Two-thirds of Sierra Leone's youth are estimated to be
unemployed or under-employed, though some of those in Cline Town manage
to raise money through casual work or jobs on the black market.
Renewed fervour to banish the city's degradation is reaching beyond one ghetto, however.
Elsewhere in Freetown, loudspeakers encourage people to pay up and
tax-collectors go door-to-door, while queues of tax-payers have been
seen to form at the city council.
The council has so far collected a bumper 3bn leones (about
$880,000, £500,000) in six months - surpassing the old record of 1m
leones (about $317,000, £180,000) in a whole year.
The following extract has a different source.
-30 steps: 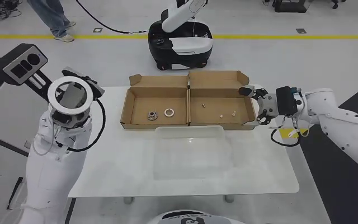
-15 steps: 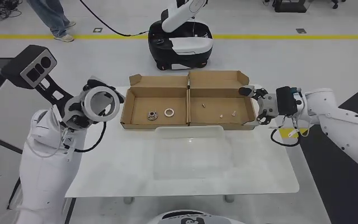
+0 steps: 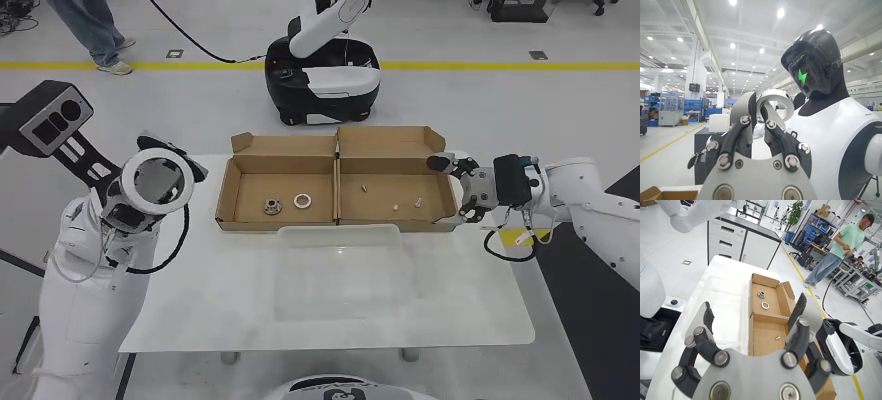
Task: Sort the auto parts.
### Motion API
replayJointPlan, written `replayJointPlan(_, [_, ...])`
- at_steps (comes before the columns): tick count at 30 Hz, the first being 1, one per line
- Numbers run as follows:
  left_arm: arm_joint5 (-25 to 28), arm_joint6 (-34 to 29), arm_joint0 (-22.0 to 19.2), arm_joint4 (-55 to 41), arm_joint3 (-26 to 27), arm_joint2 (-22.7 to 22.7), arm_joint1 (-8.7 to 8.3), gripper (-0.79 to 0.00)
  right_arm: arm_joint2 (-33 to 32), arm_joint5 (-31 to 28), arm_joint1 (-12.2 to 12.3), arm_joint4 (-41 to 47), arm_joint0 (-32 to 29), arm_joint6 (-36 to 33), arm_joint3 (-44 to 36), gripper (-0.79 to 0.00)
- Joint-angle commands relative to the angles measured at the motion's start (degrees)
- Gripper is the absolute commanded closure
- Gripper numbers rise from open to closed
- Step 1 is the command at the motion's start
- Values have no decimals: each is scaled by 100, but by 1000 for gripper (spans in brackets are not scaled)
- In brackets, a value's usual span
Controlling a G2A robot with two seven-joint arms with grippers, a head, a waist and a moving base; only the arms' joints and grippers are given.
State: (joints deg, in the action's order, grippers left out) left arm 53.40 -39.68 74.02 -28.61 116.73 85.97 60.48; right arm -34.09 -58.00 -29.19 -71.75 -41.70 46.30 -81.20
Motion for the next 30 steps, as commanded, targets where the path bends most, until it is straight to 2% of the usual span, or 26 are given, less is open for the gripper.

"This year we have a record payment here for the past four or
five generations. It's an ongoing process, but we have actually
exceeded our target," said Mr George-Williams.
"Everything rises and falls on leadership," he said of the
country, ranked 150 on Transparency International's corruption
perceptions index.
So far, the city council has started building public toilets,
supplying piped water to marketplaces and fixing up some of the roads,
employing up to 800 casual labourers at a time.
The mayor said he also wanted to spend the taxes - which also
come from small shopkeepers and businesses charged as much as 500,000
leones (about $160, £91) each - on building schools, cleaning the city
and repairing roads.
If he does not deliver on his glut of proposals, he has promised to resign.